23-NOV-2020
By JCVI Staff

Unique Antibody Pattern Discovered in COVID-19 ICU Patients May Be Key to Predicting Severe Outcomes

While news of promising COVID-19 vaccine trials is heartening, the fight to control infection rates and develop effective treatments will be an ongoing challenge for science for years to come. Gene Tan, PhD and his collaborators are working on identifying testing models and tools that will allow more labs to safely work on the disease, identifying varying inflammatory responses to the disease for more targeted testing and treatment plans, and identifying additional viral targets to anticipate the likely mutation of the virus and future vaccine development. 

Research into new emerging and highly infectious agents like SARS-COV-2 are rightly conducted in highly secure labs when the research involves live virus, which ensures safety and containment. However, much of the genomic research of today can be done without using live virus and thus biosafety labs at the highest level are not needed. But not all labs have the necessary tools and testing models, which is where Dr. Tan and his collaborators come in. They are developing tools and safe testing models that will be more plentiful and available to a variety of labs, which will help lead to more discoveries in vaccine development, patient testing and therapeutics.

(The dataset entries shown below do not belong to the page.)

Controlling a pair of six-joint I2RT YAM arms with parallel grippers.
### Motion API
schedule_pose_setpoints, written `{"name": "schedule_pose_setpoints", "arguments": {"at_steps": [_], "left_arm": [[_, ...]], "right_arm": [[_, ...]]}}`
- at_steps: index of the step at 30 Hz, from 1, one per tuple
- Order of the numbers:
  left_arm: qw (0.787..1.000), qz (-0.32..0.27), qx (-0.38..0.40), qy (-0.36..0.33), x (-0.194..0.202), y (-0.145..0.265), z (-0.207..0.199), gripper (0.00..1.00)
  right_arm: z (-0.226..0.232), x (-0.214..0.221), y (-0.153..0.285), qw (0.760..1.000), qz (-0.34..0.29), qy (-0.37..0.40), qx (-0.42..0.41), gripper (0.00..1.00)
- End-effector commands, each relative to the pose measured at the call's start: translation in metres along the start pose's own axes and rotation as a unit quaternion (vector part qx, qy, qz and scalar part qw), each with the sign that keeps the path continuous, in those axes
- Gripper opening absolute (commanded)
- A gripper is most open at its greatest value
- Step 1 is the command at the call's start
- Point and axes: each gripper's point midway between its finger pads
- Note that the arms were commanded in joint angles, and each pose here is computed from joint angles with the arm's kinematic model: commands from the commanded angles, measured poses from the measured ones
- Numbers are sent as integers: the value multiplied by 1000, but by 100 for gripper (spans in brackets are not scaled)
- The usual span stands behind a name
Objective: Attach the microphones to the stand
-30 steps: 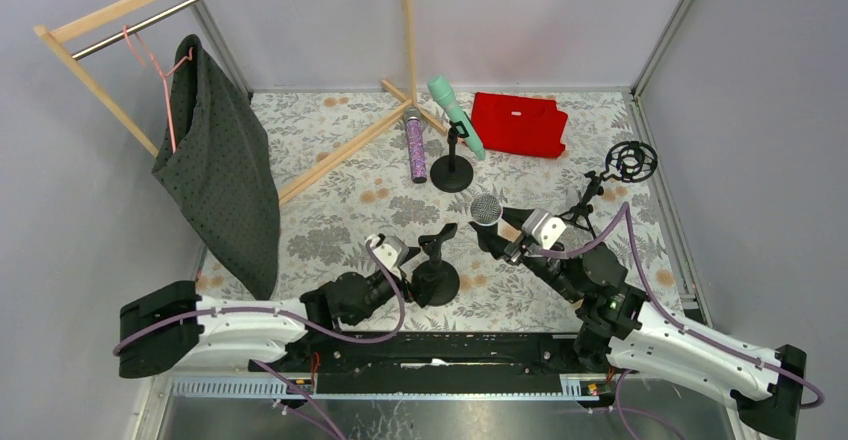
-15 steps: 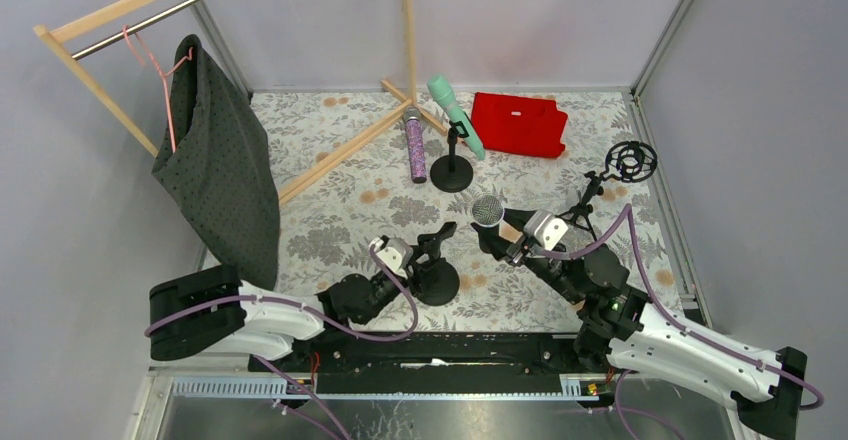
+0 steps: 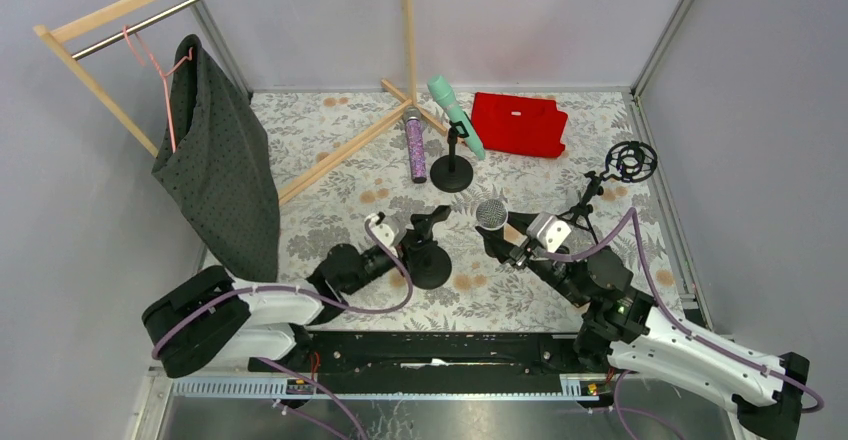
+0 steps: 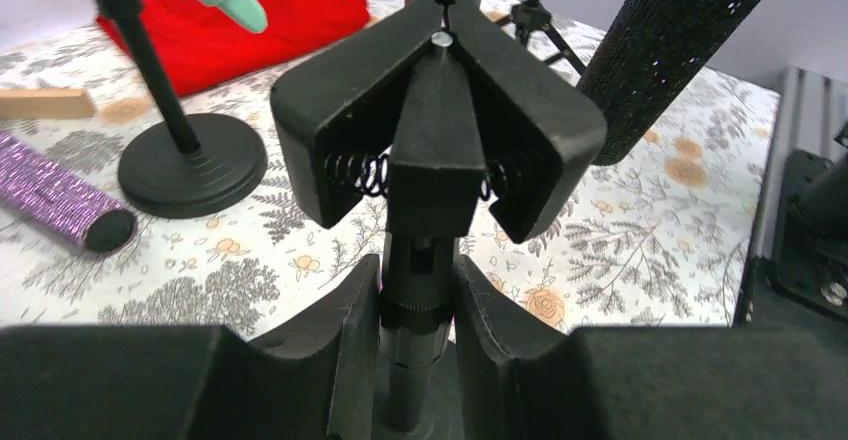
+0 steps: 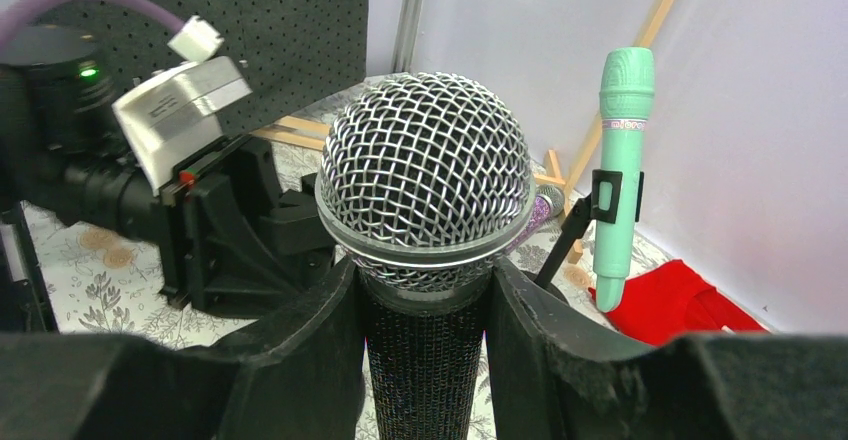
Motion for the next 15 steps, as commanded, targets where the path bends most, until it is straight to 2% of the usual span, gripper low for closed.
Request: {"name": "schedule_pose_setpoints", "arguments": {"at_steps": [1,6,11,15], "left_arm": [[983,18,183,-25,-10,-8,-32,16],[964,61,254,-49,4,-14,-33,18],[959,91,259,-67,11,-25,-12,19],[970,90,219,-62,14,-28,4,28]], "right_arm": [[-13,-23,5,999,-29,-8,23,0],[-20,-27,13,999,-30,-7,36,0],[-23,-29,17,999,-30,-7,40,0],[-22,-29,17,999,-21,-4,35,0]]}}
Point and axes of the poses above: each gripper's point midway between its finger pads, its own y axis back along the fingers, its own z axis along the line the jaws close on, x = y × z, and after that the axes turned 5 degrees about y, right-handed
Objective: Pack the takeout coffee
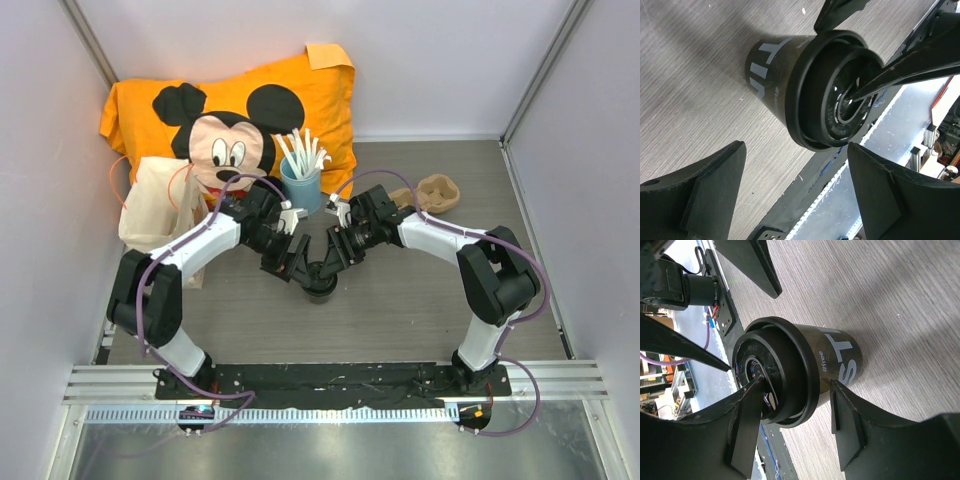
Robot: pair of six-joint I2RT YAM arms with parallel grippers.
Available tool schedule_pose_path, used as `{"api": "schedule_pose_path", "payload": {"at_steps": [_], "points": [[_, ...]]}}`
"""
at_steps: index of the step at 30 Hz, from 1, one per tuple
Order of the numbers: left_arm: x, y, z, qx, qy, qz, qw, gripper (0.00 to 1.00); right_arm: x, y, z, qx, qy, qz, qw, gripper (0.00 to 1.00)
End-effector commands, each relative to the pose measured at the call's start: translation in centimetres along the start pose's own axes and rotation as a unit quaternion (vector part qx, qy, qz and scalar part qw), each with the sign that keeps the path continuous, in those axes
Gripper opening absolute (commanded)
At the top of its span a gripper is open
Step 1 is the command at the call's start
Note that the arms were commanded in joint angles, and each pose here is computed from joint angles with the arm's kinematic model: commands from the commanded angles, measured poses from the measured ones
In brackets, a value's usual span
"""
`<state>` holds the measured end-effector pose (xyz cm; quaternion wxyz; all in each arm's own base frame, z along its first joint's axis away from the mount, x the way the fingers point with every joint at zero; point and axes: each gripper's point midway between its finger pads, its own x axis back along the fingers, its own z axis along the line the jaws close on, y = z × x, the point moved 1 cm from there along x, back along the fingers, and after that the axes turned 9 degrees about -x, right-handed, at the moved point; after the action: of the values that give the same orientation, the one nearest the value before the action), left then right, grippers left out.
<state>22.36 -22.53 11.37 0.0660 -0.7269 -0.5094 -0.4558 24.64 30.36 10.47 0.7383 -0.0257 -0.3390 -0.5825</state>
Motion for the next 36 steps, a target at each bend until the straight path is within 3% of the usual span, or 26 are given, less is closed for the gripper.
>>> {"api": "schedule_pose_path", "payload": {"at_steps": [1, 18, 23, 36], "points": [[-0.5, 0.4, 0.2, -0.013, -0.007, -0.011, 1.000, 0.86, 0.3, 0.8, 0.2, 0.032, -0.016, -0.017, 0.999, 0.58], [0.5, 0.2, 1.4, 0.001, 0.005, -0.049, 0.999, 0.71, 0.3, 0.4, 0.2, 0.032, -0.012, -0.014, 0.999, 0.58], [1.1, 0.3, 1.8, 0.006, -0.011, -0.080, 0.997, 0.72, 0.2, 0.5, 0.1, 0.030, -0.011, -0.013, 0.999, 0.58], [0.5, 1.5, 2.2, 0.023, -0.034, -0.072, 0.997, 0.72, -0.1, 0.3, 0.1, 0.028, -0.004, -0.009, 1.000, 0.56]]}}
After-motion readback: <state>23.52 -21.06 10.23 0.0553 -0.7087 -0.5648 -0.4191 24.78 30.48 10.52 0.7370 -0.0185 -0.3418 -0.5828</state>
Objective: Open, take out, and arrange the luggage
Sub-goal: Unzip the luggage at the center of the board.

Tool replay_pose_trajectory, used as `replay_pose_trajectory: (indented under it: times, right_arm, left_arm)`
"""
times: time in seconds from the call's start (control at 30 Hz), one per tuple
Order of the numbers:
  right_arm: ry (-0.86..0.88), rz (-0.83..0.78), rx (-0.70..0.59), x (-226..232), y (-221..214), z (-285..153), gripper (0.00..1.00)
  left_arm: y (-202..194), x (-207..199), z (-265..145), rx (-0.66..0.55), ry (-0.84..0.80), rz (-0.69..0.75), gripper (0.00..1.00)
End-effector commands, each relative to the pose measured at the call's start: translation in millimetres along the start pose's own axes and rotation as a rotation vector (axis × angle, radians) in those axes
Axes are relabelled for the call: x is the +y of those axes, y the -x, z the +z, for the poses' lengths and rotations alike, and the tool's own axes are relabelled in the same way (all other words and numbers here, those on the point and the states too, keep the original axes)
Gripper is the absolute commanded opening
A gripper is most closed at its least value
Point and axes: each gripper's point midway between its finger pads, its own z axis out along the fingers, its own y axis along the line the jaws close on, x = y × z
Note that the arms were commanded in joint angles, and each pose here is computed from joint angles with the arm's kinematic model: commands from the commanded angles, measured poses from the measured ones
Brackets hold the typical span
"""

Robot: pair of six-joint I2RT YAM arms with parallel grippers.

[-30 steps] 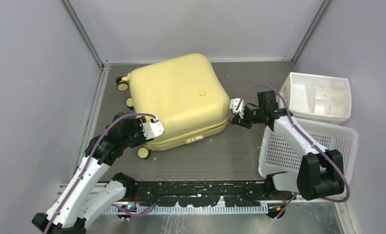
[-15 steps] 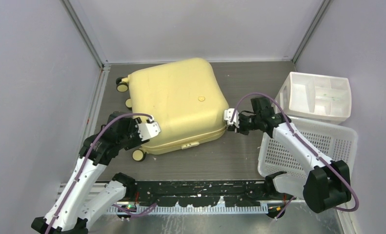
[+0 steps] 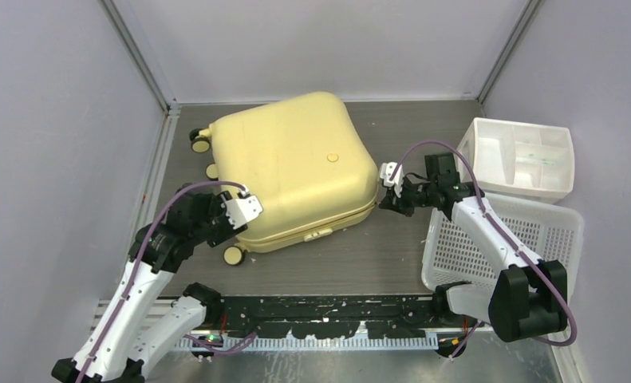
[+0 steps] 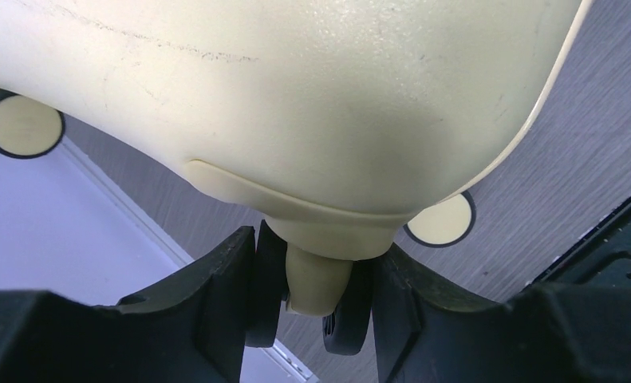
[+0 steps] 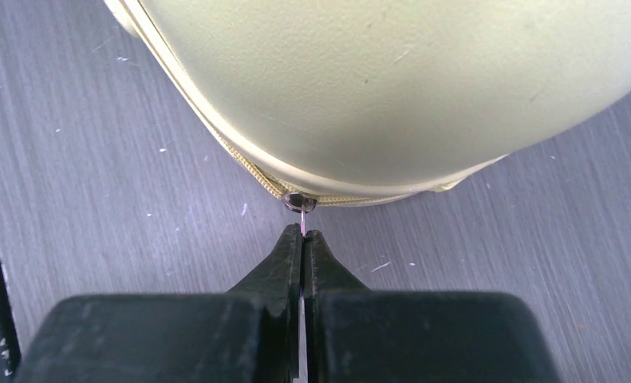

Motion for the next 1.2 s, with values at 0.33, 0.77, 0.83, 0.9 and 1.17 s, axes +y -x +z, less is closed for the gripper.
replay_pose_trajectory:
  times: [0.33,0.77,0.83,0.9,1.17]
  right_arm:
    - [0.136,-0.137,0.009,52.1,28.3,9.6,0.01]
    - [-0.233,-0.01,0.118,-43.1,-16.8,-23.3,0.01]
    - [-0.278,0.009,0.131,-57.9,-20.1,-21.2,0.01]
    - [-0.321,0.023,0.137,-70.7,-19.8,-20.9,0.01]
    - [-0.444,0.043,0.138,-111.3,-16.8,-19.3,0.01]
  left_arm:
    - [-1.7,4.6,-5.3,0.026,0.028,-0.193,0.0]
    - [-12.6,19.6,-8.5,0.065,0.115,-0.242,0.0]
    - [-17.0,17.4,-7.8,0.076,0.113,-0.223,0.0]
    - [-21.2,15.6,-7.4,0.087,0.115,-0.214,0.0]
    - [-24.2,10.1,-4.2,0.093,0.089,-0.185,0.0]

Dr. Tan and his collaborators are also researching the different levels of immune response to the disease, particularly in men, that translates into varying levels in severity of the disease. Many Individuals are displaying a heightened immune response, while normally beneficial to fighting off disease in general is actually leading to severe symptoms and putting more patients in the ICU.

An antibody is a Y-shaped protein used by the immune system to identify and fight pathogens such as harmful bacteria and viruses when they enter our body. This Y shaped structure allows antibodies to carry out their dual functions. Each tip of the Y is responsible for binding to specific antigens of the pathogen and tagging it for attack by other parts of the immune system or neutralizing it directly. The base of the Y, called the Fc region, is responsible for communication with the immune system and modulating immune cell response, and it is this part of the antibody elicited by SARS-CoV-2 infection that Dr. Tan and his collaborator, Dr. Taia Wang at Stanford University, have been closely monitoring.  They discovered that while the relative quantitative antiviral antibody titers are similar between different patients, the glycosylation pattern of the Fc is different in people who have severe disease. The data suggest that there is a qualitative difference in the antibody responses associated with a higher inflammatory response translating to the severity of symptoms that one may develop. Dr. Tan is also working with Dr. Marcelo Freire, another investigator here at the J. Craig Venter Institute in a parallel study – where we are currently characterizing the antibody response to SARS-CoV-2 in the human salivary fluids.

The overarching goal is to understand the mechanisms by which the immune system successfully promotes the clearance of the virus infection or results in more severe disease due to an over active inflammatory response. Understanding the basis of these pathways will allow us to identify high-risk patients easier, as well as identifying personalized and more effective treatment plans.

The current vaccines in clinical trials are focusing on one viral antigen. While this is a good plan for targeting the current iteration of the disease, the virus may develop mutations, much like seasonal influenza. Capitalizing on his long history of working on improving influenza vaccine efficacy, Dr. Tan is investigating additional disease antigens as potential vaccine targets which can lead to increased efficacy and broader protection.